123 龍神の話に、異世界へ
『イチャイチャするのはその辺にして、我の話を聞いてもらいたいのだが?』
龍神は蓮人とリーの甘い空気を冷ややかな視線と共に真っ二つに叩き切る。
「「はい!」」
こちらの太刀筋も見事なもので、蓮人とリーは一瞬で我に返り、顔を赤くしながら姿勢を正して龍神に向かい合った。
『……うむ、それで良い。
では我の話を聞いてもらう、心して聞け』
そうして龍神の長い話が始まるのだった。
このアルフェウムの創造の話をするとしようか……何、知っていると?だがこの世界に伝わるものと真実は違う。大人しく聞いておけ、そこに相違があるとややこしくなる。

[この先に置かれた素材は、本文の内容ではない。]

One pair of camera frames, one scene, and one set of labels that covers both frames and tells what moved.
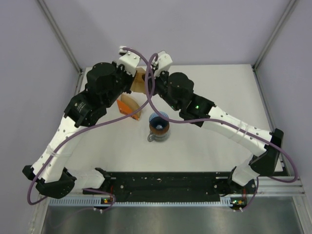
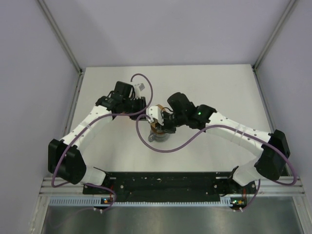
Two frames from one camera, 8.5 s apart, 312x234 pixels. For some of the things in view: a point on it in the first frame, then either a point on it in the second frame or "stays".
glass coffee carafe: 152,137 stays
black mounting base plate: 164,187 stays
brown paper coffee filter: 138,84 -> 163,108
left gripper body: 124,79 -> 133,104
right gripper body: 159,85 -> 172,121
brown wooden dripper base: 159,131 stays
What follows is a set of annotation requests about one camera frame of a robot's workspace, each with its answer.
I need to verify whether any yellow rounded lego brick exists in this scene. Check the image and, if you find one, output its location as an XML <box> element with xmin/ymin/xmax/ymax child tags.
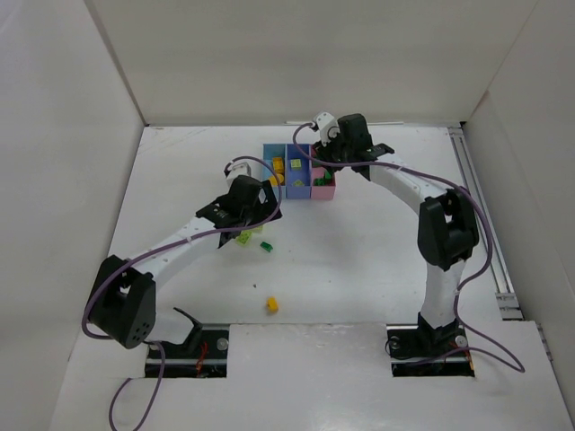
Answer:
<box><xmin>268</xmin><ymin>174</ymin><xmax>285</xmax><ymax>187</ymax></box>

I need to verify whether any small dark green lego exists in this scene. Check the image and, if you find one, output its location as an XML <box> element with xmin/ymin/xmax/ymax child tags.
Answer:
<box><xmin>260</xmin><ymin>242</ymin><xmax>273</xmax><ymax>252</ymax></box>

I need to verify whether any yellow arch lego brick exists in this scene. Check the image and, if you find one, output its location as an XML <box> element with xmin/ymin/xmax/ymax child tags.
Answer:
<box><xmin>272</xmin><ymin>157</ymin><xmax>285</xmax><ymax>174</ymax></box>

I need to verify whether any small yellow lego brick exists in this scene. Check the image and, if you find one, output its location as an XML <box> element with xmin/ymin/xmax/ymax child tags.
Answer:
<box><xmin>266</xmin><ymin>297</ymin><xmax>279</xmax><ymax>313</ymax></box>

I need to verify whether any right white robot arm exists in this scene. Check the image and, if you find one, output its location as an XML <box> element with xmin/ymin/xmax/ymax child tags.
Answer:
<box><xmin>312</xmin><ymin>112</ymin><xmax>479</xmax><ymax>360</ymax></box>

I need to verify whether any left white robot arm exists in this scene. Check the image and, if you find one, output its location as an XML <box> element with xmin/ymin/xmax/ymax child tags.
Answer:
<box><xmin>82</xmin><ymin>175</ymin><xmax>281</xmax><ymax>349</ymax></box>

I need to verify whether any pink container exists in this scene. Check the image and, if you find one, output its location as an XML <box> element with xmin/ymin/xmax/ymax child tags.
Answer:
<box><xmin>311</xmin><ymin>164</ymin><xmax>336</xmax><ymax>200</ymax></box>

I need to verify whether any light blue container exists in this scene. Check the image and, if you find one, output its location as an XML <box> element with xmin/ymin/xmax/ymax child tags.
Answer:
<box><xmin>260</xmin><ymin>144</ymin><xmax>288</xmax><ymax>199</ymax></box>

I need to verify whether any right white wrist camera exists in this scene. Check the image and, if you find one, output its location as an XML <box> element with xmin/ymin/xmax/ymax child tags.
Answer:
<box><xmin>311</xmin><ymin>111</ymin><xmax>340</xmax><ymax>146</ymax></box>

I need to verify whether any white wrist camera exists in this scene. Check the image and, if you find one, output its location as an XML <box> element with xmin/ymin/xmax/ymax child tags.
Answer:
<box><xmin>224</xmin><ymin>162</ymin><xmax>252</xmax><ymax>187</ymax></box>
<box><xmin>311</xmin><ymin>111</ymin><xmax>340</xmax><ymax>146</ymax></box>

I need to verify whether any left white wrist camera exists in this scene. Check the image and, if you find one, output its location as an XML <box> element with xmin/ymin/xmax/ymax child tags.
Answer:
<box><xmin>224</xmin><ymin>162</ymin><xmax>252</xmax><ymax>187</ymax></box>

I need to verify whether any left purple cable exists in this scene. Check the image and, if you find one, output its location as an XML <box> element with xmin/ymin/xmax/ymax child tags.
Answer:
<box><xmin>81</xmin><ymin>155</ymin><xmax>284</xmax><ymax>431</ymax></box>

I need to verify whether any purple cable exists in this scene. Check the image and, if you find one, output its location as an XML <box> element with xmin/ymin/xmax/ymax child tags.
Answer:
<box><xmin>81</xmin><ymin>155</ymin><xmax>284</xmax><ymax>431</ymax></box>
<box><xmin>292</xmin><ymin>120</ymin><xmax>526</xmax><ymax>374</ymax></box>

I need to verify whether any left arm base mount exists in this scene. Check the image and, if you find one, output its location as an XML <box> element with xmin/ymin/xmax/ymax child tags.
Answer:
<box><xmin>144</xmin><ymin>308</ymin><xmax>230</xmax><ymax>379</ymax></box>

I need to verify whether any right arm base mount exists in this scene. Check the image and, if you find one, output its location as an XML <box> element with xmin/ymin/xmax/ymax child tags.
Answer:
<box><xmin>385</xmin><ymin>315</ymin><xmax>475</xmax><ymax>377</ymax></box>

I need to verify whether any aluminium rail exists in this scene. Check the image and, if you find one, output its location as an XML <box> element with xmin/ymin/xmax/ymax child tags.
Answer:
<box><xmin>447</xmin><ymin>127</ymin><xmax>525</xmax><ymax>321</ymax></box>

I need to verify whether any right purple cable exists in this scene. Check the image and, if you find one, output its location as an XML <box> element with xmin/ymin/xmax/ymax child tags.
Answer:
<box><xmin>292</xmin><ymin>120</ymin><xmax>526</xmax><ymax>374</ymax></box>

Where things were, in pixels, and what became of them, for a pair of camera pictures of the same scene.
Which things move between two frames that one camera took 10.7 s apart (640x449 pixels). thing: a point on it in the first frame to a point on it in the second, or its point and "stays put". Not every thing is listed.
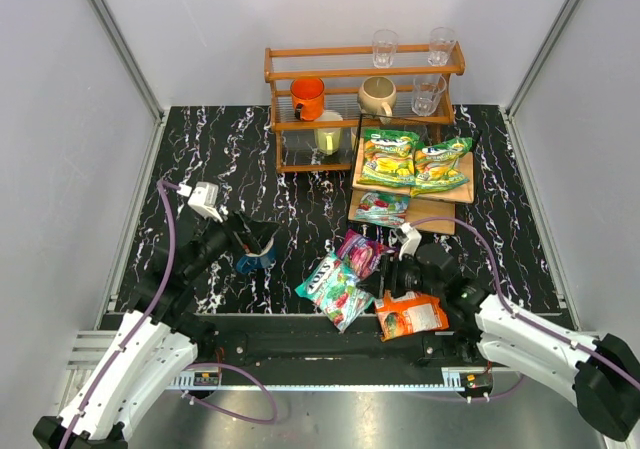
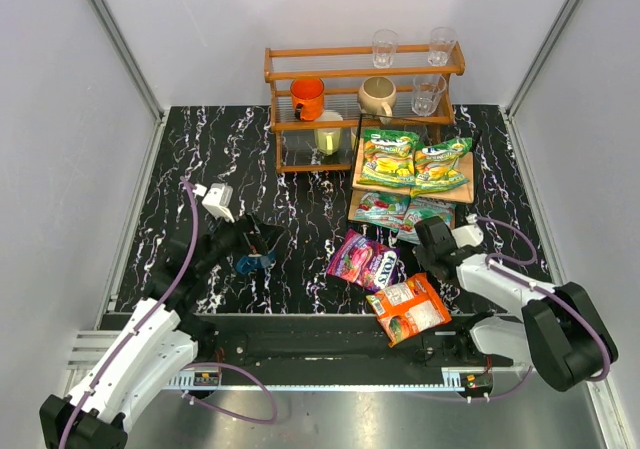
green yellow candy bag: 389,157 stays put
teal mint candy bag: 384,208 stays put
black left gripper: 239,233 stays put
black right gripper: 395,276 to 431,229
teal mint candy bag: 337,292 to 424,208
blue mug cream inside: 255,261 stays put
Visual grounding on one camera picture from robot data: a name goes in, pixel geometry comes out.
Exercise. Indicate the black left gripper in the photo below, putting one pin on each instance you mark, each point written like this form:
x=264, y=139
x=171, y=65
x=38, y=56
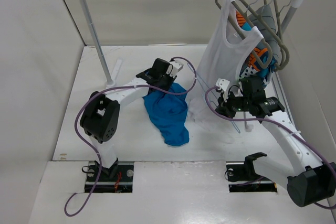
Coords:
x=170, y=80

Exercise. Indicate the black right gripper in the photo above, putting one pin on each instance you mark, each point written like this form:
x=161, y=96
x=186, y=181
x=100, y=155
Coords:
x=223, y=107

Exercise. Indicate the blue t shirt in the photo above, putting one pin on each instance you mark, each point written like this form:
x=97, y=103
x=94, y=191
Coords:
x=168, y=113

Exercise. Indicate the light blue wire hanger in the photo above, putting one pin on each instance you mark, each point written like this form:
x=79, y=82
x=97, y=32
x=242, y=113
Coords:
x=213, y=98

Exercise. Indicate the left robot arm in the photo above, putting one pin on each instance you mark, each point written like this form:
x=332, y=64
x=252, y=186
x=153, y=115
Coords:
x=100, y=117

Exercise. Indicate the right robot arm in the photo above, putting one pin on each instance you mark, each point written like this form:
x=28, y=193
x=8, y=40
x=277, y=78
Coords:
x=310, y=178

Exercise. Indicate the grey velvet hanger middle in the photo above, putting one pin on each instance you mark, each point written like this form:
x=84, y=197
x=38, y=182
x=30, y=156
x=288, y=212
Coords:
x=284, y=52

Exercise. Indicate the grey velvet hanger rear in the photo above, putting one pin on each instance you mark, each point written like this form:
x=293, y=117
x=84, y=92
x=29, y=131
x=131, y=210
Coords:
x=277, y=13

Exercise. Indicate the white plastic strip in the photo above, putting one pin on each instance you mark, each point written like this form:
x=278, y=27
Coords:
x=116, y=68

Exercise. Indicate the white mesh tank top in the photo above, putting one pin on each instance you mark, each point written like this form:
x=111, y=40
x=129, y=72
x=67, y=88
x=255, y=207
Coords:
x=227, y=51

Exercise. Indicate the grey garment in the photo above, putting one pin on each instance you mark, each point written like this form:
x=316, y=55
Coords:
x=267, y=17

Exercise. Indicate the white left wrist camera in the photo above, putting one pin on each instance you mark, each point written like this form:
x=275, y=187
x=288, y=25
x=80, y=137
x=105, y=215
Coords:
x=174, y=68

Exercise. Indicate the aluminium rail right side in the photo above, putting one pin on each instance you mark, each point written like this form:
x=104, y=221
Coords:
x=280, y=94

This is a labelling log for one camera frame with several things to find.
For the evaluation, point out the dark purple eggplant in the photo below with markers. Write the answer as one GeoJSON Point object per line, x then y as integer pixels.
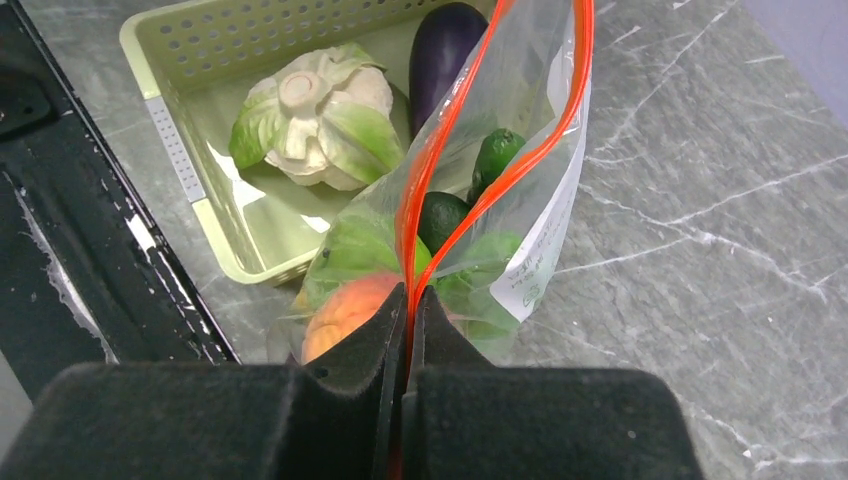
{"type": "Point", "coordinates": [444, 39]}

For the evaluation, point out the clear zip bag orange zipper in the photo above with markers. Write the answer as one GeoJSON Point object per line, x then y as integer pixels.
{"type": "Point", "coordinates": [479, 208]}

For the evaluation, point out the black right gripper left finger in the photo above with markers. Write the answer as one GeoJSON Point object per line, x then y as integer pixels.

では、早速この世界がどうやって出来たかを話すとしよう。
この世界では女神が全てを創造したと言われているが、実際にそれは違う。
我であるこの龍神が大地と海を、炎神がこの世界に必要な太陽を作り出し、この世界の形を創造した。
そして、女神が人を作り出し知恵を授けた。
こうして今のこの世界、アルフェウムが生まれた。
だがそう上手くいかないのがこの世の常だ。
女神の知恵を授かった人はそれを活かしてうまく発展していったかに思えたのだが、悲しいことにそれを奪い合う戦争が生まれてしまった。
女神はその戦争を悲しく思い、止めるためにモンスターを生み出そうとした。
ここは人族に伝わるものと変わらないかもしれないが、一つだけ大きな違いがある。
それは女神が直接モンスターを生み出したわけではないということだ。
自分の生み出した子を殺すための存在を創り出すことが出来なかった女神は、邪神なる存在を創造した。
名から分かる通り、邪の神でありモンスターの神である存在だ。
女神は邪神にアルフェウムのバランスが壊れない程度のモンスターを生み出し、この世界から争いがなくすようにという命令を下した。
初めの方はそれによって人族は手を取り合うようになり、事が上手く進んでいった。
しかしやはり邪神の存在がネックになった。
邪神は女神から生み出されただけに知恵も高く、すぐにアルフェウムを滅ぼし自分だけの邪の世界にしてやろうと考えたようだ。
女神にバレないように強いモンスター生み出し、人族を滅ぼすように命令した。
そうしてすごい勢いで人族は数を減らしていくことになり、いくつかの国が滅んだ頃だっただろう。
異変を感じた女神は邪神を見張ることにした。そして邪神がモンスターを生み出し、人間を滅ぼせと命令している所を発見する。
怒った女神は邪神を捕え、アルフェウムの地下深くに封印した。
それによってモンスターは世界中に少しずつ現れるようになり、この世界の人とモンスターの均衡はうまく保たれるようになった。
また邪神の手によって生み出された強大な力を持つモンスターを倒すため、女神に生み出されたのが今では神人族と呼ばれている獣人族、竜人族、魚人族だ。
こうして今お前たちの住んでいる世界へと繋がってくる。
これがこの世界、アルフェウム創造の真実だ。
こうして龍神の長い話が終わった。
リーは自分達が子供の頃からずっと伝えられていた話が実は間違っていたという事実に驚きを隠せていない。
蓮人はその横で首を傾げていた。
(それでこの話と始めに言ってた危機がどうのこうのって話に何の繋がりがあるんだ?)
このことを疑問に感じていた。
そしてそれを声にして尋ねてみる。
「それで、この世界の創造の話とこの世界に危機が訪れるみたいな話がと何の繋がりがある……んでしょうか?」
神様相手にタメ口をききそうになるが何とか堪えた。
『口調好きにすればいい。
それと、話の繋がりは何だという質問だったな。それに答えよう、驚くなよ?』
龍神のその前置きに蓮人とリーは頷いて言葉の続きを待つ。
『さっきの話でモンスターの神である邪神は地下深くに封印されたといったな。その封印が解かれ、邪神はこの世界に解き放たれているのだ』
衝撃の事実を伝えられた蓮人とリーは驚きすぎて声も出ないのだった。